Generalizable Scientific Theories of Machine Consciousness
When:
—
Venue:
Birkbeck Main Building, Malet Street
No booking required
In philosophy and popular culture there has been a great deal of speculation about the consciousness of machines and the transfer of consciousness from people to machines. The first part of this talk will distinguish four different types of machine consciousness: (MC1) Machines with the same external behaviour as conscious systems. (MC2) Models of the correlates of consciousness. (MC3) Models of phenomenal consciousness. (MC4) Machines that have phenomenal experiences that are similar to our spatially and temporally distributed experiences of colour, smell, taste, etc. Examples will be given of systems that fit into each of these categories.
The next part of the talk will discuss whether we can build MC4 conscious machines. Many people have addressed this question by using their intuition and imagination to decide whether a machine is conscious.
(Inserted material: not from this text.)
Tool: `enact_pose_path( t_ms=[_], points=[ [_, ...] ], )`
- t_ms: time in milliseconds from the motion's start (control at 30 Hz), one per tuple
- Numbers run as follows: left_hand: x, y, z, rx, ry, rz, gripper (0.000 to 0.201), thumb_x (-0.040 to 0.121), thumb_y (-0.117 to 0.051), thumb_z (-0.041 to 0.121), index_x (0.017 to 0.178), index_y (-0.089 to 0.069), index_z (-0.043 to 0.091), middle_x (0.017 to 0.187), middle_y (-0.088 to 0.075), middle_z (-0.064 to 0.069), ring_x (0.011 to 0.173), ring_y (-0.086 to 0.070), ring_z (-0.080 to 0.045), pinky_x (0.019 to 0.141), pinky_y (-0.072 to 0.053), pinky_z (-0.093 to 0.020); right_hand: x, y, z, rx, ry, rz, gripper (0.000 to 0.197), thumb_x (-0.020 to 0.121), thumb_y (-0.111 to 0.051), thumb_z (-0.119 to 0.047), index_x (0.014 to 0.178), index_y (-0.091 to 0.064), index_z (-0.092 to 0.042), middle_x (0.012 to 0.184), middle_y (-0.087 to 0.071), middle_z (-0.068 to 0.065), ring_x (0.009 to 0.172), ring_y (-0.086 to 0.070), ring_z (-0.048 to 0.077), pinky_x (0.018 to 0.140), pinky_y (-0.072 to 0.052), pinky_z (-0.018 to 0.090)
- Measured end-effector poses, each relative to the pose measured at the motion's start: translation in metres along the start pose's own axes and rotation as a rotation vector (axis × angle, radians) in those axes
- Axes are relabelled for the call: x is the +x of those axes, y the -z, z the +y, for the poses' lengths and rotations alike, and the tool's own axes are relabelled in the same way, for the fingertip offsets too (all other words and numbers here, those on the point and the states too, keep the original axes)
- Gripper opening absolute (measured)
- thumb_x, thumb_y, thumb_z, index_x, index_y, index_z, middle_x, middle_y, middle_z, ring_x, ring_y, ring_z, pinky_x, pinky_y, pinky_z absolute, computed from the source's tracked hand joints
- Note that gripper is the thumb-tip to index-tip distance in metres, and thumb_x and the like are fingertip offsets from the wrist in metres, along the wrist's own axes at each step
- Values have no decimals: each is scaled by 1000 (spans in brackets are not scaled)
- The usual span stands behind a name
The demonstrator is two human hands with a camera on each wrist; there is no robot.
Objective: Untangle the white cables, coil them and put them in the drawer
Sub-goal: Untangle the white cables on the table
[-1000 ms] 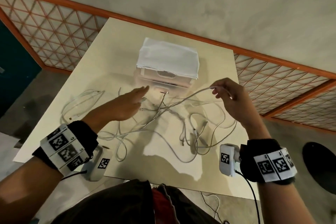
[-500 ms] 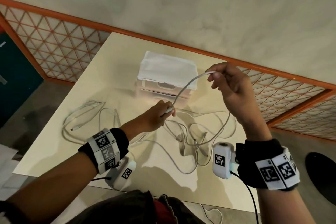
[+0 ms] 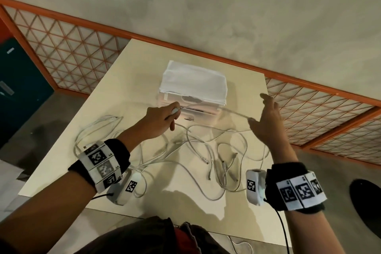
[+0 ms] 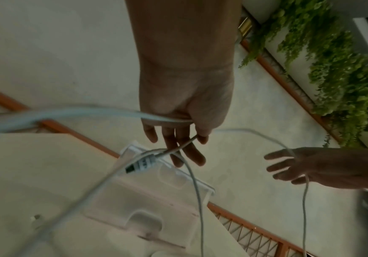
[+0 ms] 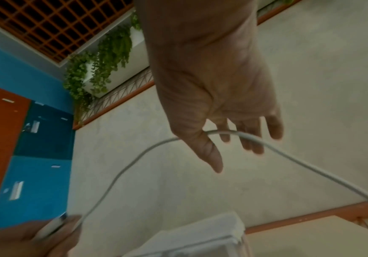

If a robot looks like a human and behaves in a similar way to a conscious human, then we are inclined to attribute consciousness to it. MC4 machine consciousness will be more convincingly solved when we have developed scientific theories that can make detailed predictions about consciousness in any physical system.
Most previous work on consciousness has focused on the neural correlates of consciousness in humans and similar animals. The limitation of this work is that it cannot be generalized to artificial systems that work in a different way from the human brain. To move beyond neural correlates and discover generalizable theories of consciousness we have to solve four difficult problems. First, we need to reach agreement about how consciousness can be measured and abandon the idea that consciousness can be measured through a machine’s external behaviour. Next we need to move away from neural correlates of consciousness and find new ways of describing spatiotemporal patterns in the brain that could form the basis for generalizable theories of consciousness. Third, we need less anthropomorphic ways of describing consciousness. Finally we have to drop our desire for intuitively satisfying explanations of consciousness and search for mathematical relationships between formal descriptions of consciousness and formal descriptions of the physical world. When these problems have been solved we will be able to use human and animal experiments to discover general mathematical theories of consciousness that can make believable predictions about MC4 consciousness in artificial systems.
Biog
David Gamez is a lecturer in computer science at Middlesex University, with expertise in philosophy, artificial intelligence and neuroscience. His latest book, Human and Machine Consciousness, came out this year (https://www.openbookpublishers.com/product/545), and his previous publications include What We Can Never Know (2007), What Philosophy Is (2004), co-edited with Havi Carel, and many papers and book chapters on philosophy, artificial intelligence and neuroscience. A complete list of Gamez’s talks and publications is available on his website: www.davidgamez.eu.